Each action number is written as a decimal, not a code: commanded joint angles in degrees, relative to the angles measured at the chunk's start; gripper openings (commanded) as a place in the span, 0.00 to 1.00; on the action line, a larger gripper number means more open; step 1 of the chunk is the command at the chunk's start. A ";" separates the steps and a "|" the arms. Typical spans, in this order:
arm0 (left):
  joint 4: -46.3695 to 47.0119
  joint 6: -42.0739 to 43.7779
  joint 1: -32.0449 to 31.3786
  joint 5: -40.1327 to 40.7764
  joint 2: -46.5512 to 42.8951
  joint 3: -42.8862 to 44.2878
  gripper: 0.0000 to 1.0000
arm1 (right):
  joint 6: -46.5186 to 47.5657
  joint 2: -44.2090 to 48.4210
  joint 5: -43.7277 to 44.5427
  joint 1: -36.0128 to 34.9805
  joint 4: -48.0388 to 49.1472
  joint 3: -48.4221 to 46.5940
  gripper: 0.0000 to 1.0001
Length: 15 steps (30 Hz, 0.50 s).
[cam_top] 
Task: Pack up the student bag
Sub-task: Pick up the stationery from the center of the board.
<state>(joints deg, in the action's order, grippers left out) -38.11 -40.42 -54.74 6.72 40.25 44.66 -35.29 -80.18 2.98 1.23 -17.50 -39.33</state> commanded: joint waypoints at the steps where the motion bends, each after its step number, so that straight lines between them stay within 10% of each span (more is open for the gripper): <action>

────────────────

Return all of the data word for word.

Solution for this task:
Each action number is written as a decimal, not a code: commanded joint angles in degrees, relative to the angles measured at the chunk's start; gripper openings (commanded) as a place in the span, 0.00 to 1.00; on the action line, a larger gripper number means more open; step 1 of the chunk is the command at the chunk's start. A ";" separates the steps and a "|" the arms. Typical spans, in this order:
arm0 (left):
  joint 4: -46.3695 to 47.0119
  joint 6: -42.0739 to 43.7779
  joint 1: -32.0449 to 31.3786
  joint 5: -40.1327 to 40.7764
  joint 2: -46.5512 to 42.8951
  joint 3: -42.8862 to 44.2878
  gripper: 0.0000 to 1.0000
arm1 (right):
  joint 6: -46.5186 to 47.5657
  joint 2: -44.2090 to 48.4210
  joint 5: -43.7277 to 44.5427
  joint 1: -36.0128 to 34.9805
  joint 4: -48.0388 to 49.1472
  joint 3: -48.4221 to 46.5940
  gripper: 0.0000 to 1.0001
Length: 15 steps (30 Hz, 0.50 s).
[cam_top] 
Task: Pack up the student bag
Sub-task: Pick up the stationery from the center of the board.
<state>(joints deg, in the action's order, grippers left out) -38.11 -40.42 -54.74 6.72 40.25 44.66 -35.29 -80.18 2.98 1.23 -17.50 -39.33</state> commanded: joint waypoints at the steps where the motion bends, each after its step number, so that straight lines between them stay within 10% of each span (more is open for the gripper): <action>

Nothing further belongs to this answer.